# Is it OK for dog to walk in front on loose leash?



## Petey1 (Feb 2, 2012)

So I've had my rescue pup for about a week and a half now. We are making some progress on his manners and taking an obedience class. For a few days he was definitely testing me to see who is the leader and I've been working to establish myself as the alpha. That said, I wanted to be sure I wasn't undoing my work with the way I've been walking him. 

We walk for at least 30 minutes around the neighborhood and a nearby park. I'll let him walk ahead of me IF he keeps slack in the leash. If he pulls, I give a little tug on the leash as correction and stop until he looks back at me and then walks at my pace again (on a loose leash).

I just read on another site that the "leader" walks out in front. Am I confusing the alpha role by allowing him to walk ahead of me?


----------



## PatchworkRobot (Aug 24, 2010)

The "alpha" stuff has been debunked for a while. I wouldn't really worry about it. It's silly. Work with your dog, care for your dog, and he will learn to love and respect you.

As for him walking in front of you, I don't see any issue with it as long as the leash is looks and he can be pulled easily next to you if an occasion calls for it. I let my boy walk out in front of me too. As long as the leash is lose it doesn't bother me.


----------



## Petey1 (Feb 2, 2012)

PatchworkRobot said:


> The "alpha" stuff has been debunked for a while. I wouldn't really worry about it. It's silly. Work with your dog, care for your dog, and he will learn to love and respect you.
> 
> As for him walking in front of you, I don't see any issue with it as long as the leash is looks and he can be pulled easily next to you if an occasion calls for it. I let my boy walk out in front of me too. As long as the leash is lose it doesn't bother me.

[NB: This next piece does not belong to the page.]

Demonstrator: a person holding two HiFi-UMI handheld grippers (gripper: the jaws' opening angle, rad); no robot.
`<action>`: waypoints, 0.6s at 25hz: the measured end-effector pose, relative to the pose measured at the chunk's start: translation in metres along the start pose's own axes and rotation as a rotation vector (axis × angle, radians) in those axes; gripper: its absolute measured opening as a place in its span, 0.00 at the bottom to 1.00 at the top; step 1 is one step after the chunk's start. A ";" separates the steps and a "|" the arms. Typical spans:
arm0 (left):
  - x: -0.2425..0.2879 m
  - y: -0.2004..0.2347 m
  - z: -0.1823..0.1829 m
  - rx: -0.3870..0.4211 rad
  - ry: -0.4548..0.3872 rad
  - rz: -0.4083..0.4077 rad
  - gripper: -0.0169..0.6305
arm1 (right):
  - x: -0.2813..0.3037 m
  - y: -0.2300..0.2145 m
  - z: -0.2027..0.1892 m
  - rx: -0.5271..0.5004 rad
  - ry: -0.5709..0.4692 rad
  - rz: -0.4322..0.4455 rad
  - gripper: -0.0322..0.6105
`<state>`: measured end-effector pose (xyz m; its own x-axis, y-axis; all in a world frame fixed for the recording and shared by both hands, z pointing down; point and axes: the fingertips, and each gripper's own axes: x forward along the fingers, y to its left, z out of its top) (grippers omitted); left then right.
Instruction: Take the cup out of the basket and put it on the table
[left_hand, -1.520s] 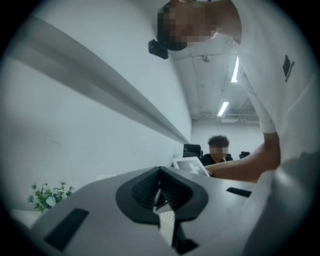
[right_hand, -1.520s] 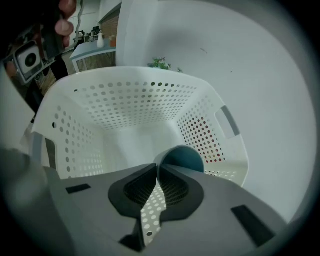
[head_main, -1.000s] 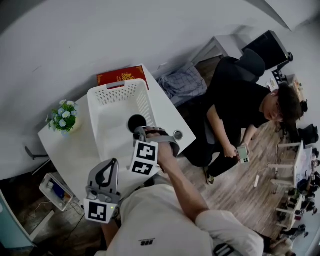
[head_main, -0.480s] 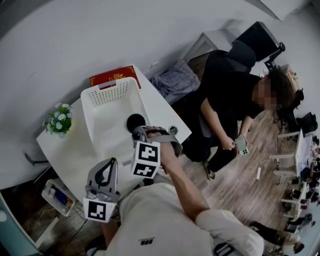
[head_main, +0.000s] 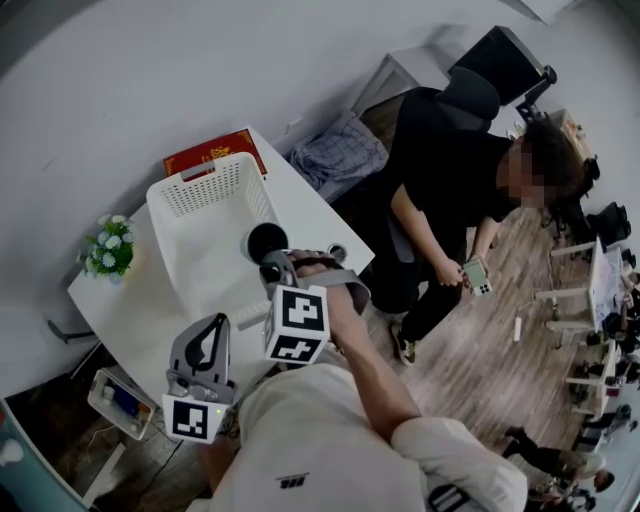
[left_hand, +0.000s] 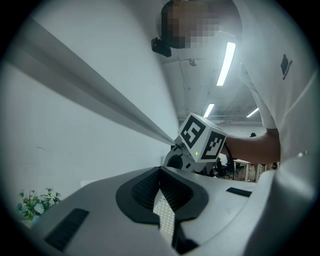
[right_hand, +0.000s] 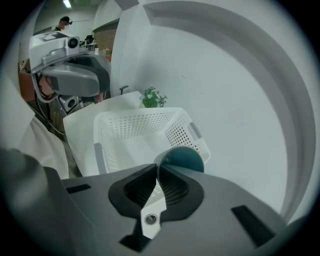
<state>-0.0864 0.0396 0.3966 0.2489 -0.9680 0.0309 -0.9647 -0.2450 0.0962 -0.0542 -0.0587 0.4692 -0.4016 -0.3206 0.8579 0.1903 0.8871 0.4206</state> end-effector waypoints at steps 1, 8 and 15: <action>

Cool. Thanks. That's kind of my feeling. As long as he isn't pulling me I don't care if he's in front.


----------



## TxRider (Apr 22, 2009)

It depends on what you want.

Some folks don't care of their dog is out in front doing its own thing and rarely giving them a glance as long as the dog isn't pulling.

Other folks want the dog back beside or behind them and paying attention to them instead of doing it's own thing.

Up to you.


----------



## chubby (Aug 18, 2011)

I don't think it really matters,

If anything, it would be useful to teach a good heel so he can walk next to you in a crowd or tight quarters


----------



## Pawzk9 (Jan 3, 2011)

Forget about all the "alpha" nonsense. Decide what behaviors you want to get and teach your dog to give them to you. All that is needed for the dog to see you as leader is reasonable rules and boundaries (and giving that information to the dog in a way that is understandable to him) 
Walks are to be enjoyed, and as long as the dog isn't trying to pull me, s/he can be in any position, including in front. I do teach dogs to ask permission to go through doors, but that is a safety concern. Nothing to do with being "alpha". Trying to act like a dog only makes your dog think you are really weird.


----------



## CrazyDogLady (Dec 9, 2011)

In our obedience class, we've just started to teach "heel", for those times when we want the dog close by and paying attention. Otherwise, we let our dog wander and sniff, as long as the leash stays loose.


----------



## Lindbert (Dec 12, 2010)

I prefer my dogs to walk in front of me so I can keep an eye on what they're doing and make sure they don't pick something up and so I don't continue walking if they need/want to stop and pee/poop/smell something. Walks are to be enjoyed by all of us. They do know that dragging me down the street is NOT acceptable but on leisurely walks I don't mind some tension on the leash and actually put them in harnesses so they don't strangle themselves if they hit the end of the leash. Their leash manners are awesome and my 4 year old roommate (lol) can walk either dog without issue. 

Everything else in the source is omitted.